ETS officers using discretion for fare evaders in freezing cold weather, city says
A photo appearing to show Edmonton transit officers ticketing a man for fare evading actually depicts them connecting a man with services and shelters during an extreme cold warning, the city says. Jan. 14, 2020. (Twitter/@mommypedals)
EDMONTON -- What looked like a heartless practice on a transit line amid an extreme cold snap is actually a good news story, the City of Edmonton says.
A photo tweeted at around 8:40 a.m. showed peace officers on an LRT train chatting with a passenger, then taking him outside.
The woman who tweeted the photo said the officers were checking for proof-of-payment and pulled one passenger aside because he couldn't produce his ticket.
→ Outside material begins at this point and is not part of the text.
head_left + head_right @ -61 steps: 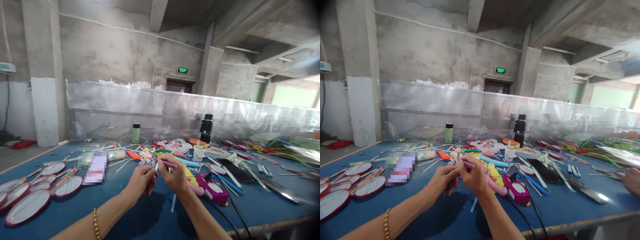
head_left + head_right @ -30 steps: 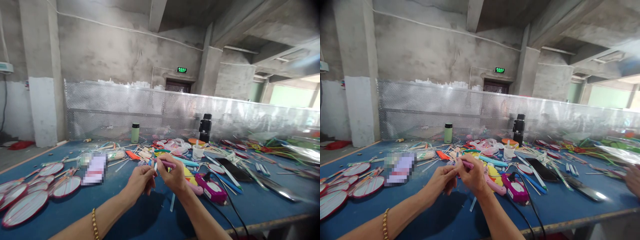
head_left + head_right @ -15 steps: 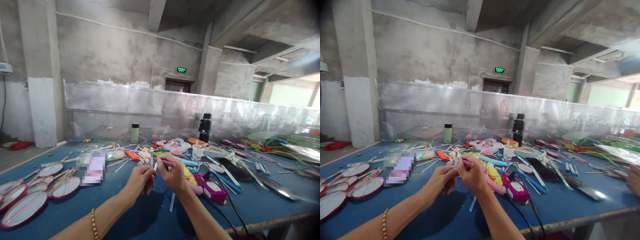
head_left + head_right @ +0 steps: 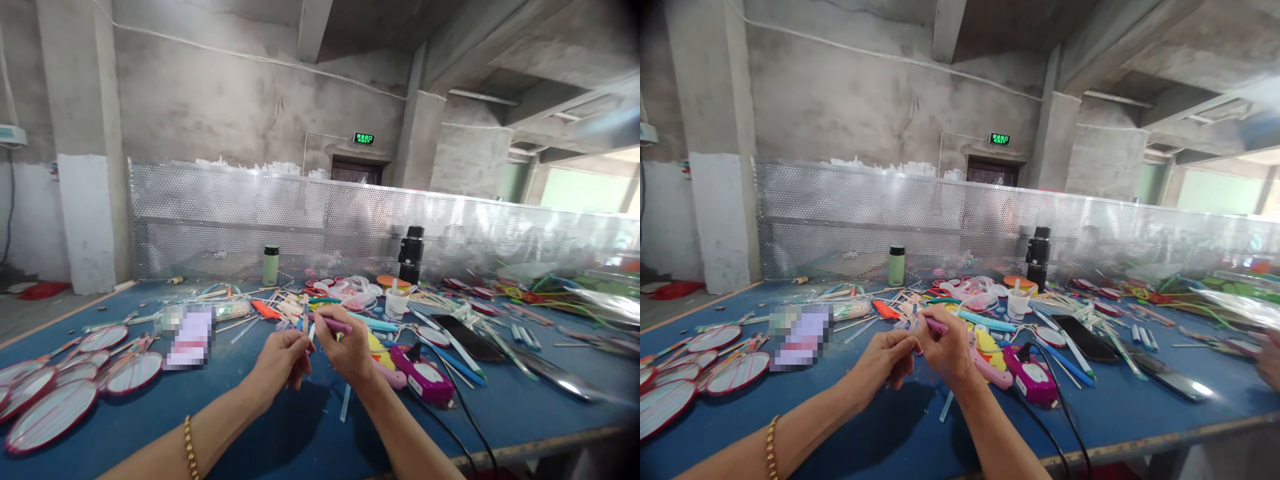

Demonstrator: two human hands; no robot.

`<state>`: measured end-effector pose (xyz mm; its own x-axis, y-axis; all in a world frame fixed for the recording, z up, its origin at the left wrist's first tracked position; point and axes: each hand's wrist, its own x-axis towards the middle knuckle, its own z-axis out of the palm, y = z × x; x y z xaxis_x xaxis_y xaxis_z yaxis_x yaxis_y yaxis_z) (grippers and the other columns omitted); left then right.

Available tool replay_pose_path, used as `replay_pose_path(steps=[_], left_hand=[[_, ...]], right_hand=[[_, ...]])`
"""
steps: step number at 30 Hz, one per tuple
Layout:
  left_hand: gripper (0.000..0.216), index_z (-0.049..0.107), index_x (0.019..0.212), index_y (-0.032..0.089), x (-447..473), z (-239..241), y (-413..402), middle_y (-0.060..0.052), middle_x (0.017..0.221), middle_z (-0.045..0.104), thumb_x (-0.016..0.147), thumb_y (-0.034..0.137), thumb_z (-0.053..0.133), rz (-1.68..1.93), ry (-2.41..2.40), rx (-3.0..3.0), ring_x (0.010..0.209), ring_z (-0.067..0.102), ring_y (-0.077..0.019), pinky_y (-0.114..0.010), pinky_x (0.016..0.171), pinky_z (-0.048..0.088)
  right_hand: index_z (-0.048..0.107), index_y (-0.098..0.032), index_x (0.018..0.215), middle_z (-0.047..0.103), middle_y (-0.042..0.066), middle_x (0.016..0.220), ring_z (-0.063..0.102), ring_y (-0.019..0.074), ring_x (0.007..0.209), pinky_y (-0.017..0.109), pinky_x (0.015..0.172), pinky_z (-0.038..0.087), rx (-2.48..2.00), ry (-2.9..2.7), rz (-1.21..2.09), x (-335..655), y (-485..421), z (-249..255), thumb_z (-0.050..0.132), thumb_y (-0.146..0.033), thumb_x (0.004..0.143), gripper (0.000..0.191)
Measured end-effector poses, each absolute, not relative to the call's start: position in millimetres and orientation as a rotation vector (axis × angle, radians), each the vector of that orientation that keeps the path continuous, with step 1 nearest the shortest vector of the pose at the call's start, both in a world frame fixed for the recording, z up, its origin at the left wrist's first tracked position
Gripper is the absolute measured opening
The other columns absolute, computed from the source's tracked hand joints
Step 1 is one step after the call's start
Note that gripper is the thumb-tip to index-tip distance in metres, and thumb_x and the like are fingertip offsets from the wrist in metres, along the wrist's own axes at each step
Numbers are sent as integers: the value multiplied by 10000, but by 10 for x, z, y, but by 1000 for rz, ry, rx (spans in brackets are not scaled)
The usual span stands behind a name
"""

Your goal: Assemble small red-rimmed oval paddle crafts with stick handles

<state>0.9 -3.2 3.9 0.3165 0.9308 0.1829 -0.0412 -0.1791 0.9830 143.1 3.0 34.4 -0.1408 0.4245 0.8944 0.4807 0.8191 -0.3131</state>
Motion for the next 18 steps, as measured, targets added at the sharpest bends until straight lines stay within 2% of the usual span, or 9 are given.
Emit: replay_pose_path(steps=[9, 18], left_hand=[[387, 567, 742, 142, 10, 74, -54, 12, 508, 584, 770, 527, 539, 1108, 848, 1470, 311, 460, -64, -166, 330, 236], [369, 565, 745, 145, 6, 29, -30, 17, 511, 585, 786, 511, 541, 1113, 832, 1470, 310, 460, -65, -167, 328, 243]], right_hand=[[622, -191, 764, 656, 25, 730, 584, 137, 633, 247, 606, 450, -674, -1795, -30, 1434, -4, 363, 533, -184, 854, 127], [617, -180, 736, 630, 14, 688, 551, 120, 588, 236, 565, 420, -673, -1777, -37, 1424, -5, 361, 533, -183, 850, 142]])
"The officer said to him 'Hey, you're facing a $250 fine and can I see some ID?'" Sarah Bisbee told CTV News Edmonton. "They pulled him off the train at Grandin."
Bisbee said she was concerned that of all days to do ticket checks, officers were conducting them on what has so far been the coldest day of the year with a low of -34C.
Her tweet touched a nerve with many people who suggested that transit should be free, or officers should at least be willing to look the other way, on days that prompt extreme cold warnings.
"We're going to ticket people for trying to get somewhere warm or just trying to find somewhere to stay warm? It just seems callous to me," said Bisbee.
But the City of Edmonton told a different story, saying the officer did not write the man a ticket and instead gave him a free transfer, directed him to the right train and provided information on local shelters and support services.
"I think it's a tremendous good news story. We found an individual on the system, in conversation with the peace officers that individual found that they were a vulnerable citizen that needed some support," said David Aitken, Manager for Community Standards and Neighbourhoods.
Aitken said he understands calls for leniency on fare evaders during the coldest days of the year.
"Edmonton's transit system isn't free, and when it's extreme cold weather business users, general commuters are still required to pay for the system," he said. "But we also understand that there's a percentage of the population who uses the system to keep warm and we recognize that."
He said ETS peace officers are trained in dealing with vulnerable people and can use discretion when deciding whether or not to ticket them for non-payment.
"It's really important to understand what those other circumstances are so we can provide direction," he said.
Updated on what happened, Bisbee said she was glad no ticket was issued, but still questioned why officers were asking for tickets and threatening fines.
"I still think the policy needs review," she said in a follow-up tweet.
ETS provides a cold weather express bus service when temperatures drop below -20C. When it's enacted, all express buses — except for routes 15, 100, 540, 560, 561, 562, 580 and 747 — pull over at all bus stops on an "as required" basis.
The city has also enacted its Extreme Weather Protocol, meaning additional emergency shelter spaces are being provided at the Commonwealth Recreation Centre.